Task to carry out | Read the lines below. Copy out any that hold the string "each".

== Segment start ==

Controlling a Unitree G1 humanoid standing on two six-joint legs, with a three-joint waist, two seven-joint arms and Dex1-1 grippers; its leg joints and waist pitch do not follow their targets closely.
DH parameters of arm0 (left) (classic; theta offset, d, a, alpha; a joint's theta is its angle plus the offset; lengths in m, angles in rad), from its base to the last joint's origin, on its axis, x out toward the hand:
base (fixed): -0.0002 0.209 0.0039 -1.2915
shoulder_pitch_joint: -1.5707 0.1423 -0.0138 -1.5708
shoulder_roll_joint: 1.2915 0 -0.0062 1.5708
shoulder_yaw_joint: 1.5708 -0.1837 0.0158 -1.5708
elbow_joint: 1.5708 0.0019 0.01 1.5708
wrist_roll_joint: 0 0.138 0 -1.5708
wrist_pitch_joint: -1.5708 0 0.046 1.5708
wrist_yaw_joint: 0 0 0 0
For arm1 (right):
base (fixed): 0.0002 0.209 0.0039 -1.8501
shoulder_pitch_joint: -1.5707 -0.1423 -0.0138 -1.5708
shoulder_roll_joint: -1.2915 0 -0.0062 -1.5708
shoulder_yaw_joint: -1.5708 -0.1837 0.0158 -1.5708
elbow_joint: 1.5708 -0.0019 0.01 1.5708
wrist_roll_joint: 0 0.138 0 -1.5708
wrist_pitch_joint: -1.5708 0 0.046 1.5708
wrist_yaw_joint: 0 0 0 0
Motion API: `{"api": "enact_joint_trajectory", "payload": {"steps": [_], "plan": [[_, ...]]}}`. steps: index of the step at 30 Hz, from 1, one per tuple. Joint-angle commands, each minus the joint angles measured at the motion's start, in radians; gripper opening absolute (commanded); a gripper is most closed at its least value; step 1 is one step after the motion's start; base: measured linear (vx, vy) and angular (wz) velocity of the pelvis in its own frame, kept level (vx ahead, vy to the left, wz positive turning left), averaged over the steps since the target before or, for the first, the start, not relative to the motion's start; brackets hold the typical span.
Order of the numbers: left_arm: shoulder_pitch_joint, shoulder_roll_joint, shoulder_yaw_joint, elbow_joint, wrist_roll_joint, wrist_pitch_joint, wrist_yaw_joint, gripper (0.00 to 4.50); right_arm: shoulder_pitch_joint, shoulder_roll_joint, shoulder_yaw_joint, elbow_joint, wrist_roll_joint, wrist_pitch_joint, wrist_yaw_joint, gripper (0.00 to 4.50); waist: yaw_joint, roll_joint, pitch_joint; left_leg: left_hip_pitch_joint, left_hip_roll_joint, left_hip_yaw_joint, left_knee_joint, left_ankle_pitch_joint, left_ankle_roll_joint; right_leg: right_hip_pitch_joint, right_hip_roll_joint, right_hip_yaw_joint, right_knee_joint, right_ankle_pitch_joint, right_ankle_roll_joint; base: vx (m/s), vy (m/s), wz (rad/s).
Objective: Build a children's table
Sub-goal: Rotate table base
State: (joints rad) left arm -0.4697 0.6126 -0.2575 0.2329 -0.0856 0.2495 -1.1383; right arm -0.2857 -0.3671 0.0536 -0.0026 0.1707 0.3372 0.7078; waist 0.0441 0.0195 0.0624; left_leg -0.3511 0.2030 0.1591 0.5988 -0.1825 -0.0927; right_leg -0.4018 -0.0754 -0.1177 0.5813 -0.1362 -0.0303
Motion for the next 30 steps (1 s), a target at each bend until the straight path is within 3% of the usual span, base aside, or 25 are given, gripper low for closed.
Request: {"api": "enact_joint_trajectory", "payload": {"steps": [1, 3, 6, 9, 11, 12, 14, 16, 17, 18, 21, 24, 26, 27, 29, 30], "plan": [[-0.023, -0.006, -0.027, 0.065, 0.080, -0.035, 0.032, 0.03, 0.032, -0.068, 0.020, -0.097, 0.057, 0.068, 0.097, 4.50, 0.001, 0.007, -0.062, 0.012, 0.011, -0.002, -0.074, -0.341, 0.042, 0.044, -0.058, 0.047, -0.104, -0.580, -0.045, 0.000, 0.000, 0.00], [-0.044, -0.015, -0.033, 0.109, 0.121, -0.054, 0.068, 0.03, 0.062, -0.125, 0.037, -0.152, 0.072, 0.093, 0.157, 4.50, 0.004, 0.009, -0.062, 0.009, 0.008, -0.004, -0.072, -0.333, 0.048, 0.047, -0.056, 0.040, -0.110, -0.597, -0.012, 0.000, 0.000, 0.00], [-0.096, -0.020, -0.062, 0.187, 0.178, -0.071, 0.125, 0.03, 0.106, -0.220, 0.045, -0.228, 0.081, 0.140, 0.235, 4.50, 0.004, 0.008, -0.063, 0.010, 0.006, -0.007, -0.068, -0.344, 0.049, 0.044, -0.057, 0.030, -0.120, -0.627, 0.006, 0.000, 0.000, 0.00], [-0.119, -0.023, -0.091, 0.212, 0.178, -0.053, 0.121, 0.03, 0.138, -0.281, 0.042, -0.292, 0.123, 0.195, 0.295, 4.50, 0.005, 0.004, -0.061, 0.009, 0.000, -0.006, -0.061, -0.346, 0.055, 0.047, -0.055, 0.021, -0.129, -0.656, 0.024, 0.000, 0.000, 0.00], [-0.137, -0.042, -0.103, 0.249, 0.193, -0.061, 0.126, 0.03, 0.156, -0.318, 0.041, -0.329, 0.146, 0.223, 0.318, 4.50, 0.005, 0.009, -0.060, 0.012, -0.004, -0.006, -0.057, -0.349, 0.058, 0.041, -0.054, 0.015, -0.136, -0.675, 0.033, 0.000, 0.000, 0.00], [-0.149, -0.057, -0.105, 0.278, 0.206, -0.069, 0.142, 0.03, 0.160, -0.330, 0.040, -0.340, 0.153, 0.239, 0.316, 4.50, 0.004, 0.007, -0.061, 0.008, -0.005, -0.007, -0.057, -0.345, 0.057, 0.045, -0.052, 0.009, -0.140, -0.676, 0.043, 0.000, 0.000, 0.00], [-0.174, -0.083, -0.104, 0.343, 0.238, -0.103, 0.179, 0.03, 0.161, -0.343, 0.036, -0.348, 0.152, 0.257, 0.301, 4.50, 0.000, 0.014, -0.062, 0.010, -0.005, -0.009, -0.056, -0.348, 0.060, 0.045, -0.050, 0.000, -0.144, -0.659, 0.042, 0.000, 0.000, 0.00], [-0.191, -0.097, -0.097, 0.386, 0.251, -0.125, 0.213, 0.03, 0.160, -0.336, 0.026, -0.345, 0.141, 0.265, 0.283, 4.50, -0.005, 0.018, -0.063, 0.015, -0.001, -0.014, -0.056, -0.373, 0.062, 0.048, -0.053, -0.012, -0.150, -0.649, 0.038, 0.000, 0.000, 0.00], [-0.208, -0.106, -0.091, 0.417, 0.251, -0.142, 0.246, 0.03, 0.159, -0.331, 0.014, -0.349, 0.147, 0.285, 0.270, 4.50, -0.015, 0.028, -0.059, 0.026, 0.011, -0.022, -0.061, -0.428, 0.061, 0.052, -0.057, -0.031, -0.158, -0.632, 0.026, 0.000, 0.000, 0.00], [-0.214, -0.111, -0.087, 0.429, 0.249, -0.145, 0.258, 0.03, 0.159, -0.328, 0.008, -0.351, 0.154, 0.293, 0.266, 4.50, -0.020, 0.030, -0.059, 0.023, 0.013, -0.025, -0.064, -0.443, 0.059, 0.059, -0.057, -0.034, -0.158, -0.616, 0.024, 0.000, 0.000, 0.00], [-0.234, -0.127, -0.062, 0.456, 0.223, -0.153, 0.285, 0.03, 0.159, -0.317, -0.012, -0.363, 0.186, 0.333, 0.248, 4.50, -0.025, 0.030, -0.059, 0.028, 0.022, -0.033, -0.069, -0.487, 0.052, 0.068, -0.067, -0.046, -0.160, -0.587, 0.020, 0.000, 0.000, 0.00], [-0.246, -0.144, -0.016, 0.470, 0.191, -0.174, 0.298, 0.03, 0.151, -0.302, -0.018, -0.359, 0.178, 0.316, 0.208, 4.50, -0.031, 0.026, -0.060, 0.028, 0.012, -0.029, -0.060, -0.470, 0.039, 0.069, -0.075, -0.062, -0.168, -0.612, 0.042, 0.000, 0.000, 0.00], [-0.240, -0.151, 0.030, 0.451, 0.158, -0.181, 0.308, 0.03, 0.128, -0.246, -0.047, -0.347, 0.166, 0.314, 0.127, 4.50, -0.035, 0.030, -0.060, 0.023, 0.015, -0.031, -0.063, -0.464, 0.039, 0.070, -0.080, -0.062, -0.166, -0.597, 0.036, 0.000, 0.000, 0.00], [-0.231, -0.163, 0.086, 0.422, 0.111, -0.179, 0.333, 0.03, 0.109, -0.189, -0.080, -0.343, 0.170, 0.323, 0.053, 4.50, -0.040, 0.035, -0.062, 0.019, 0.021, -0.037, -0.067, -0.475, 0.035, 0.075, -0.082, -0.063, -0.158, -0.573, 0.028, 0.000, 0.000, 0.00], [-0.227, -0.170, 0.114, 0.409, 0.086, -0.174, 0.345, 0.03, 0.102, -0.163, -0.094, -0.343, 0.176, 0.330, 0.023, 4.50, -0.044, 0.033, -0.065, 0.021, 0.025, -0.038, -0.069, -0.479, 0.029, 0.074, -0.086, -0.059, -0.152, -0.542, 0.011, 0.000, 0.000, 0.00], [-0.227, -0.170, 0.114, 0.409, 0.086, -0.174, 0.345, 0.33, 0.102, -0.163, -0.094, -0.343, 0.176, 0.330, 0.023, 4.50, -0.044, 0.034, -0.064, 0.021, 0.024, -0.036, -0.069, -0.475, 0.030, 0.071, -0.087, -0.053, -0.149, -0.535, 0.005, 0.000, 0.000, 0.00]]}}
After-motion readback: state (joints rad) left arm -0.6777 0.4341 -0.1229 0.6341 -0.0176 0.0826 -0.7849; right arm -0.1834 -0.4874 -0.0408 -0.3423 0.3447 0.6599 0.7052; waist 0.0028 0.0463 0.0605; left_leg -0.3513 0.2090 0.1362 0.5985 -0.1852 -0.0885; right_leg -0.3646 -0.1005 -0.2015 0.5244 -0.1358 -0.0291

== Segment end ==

Completed task |
Motion API: `{"api": "enact_joint_trajectory", "payload": {"steps": [_], "plan": [[_, ...]]}}`. steps: index of the step at 30 Hz, from 1, one per tuple. Joint-angle commands, each minus the joint angles measured at the motion's start, in radians; gripper opening absolute (commanded); a gripper is most closed at its least value; step 1 is one step after the motion's start; base: measured linear (vx, vy) and angular (wz) velocity of the pelvis in its own frame, kept level (vx ahead, vy to the left, wz positive turning left), averaged over the steps since the target before or, for the first, the start, not relative to the motion's start; brackets hold the typical span.
Motion for the next 30 steps (1 s), a target at each bend until the straight path is within 3% of the usual span, base aside, or 25 are given, gripper low for closed.

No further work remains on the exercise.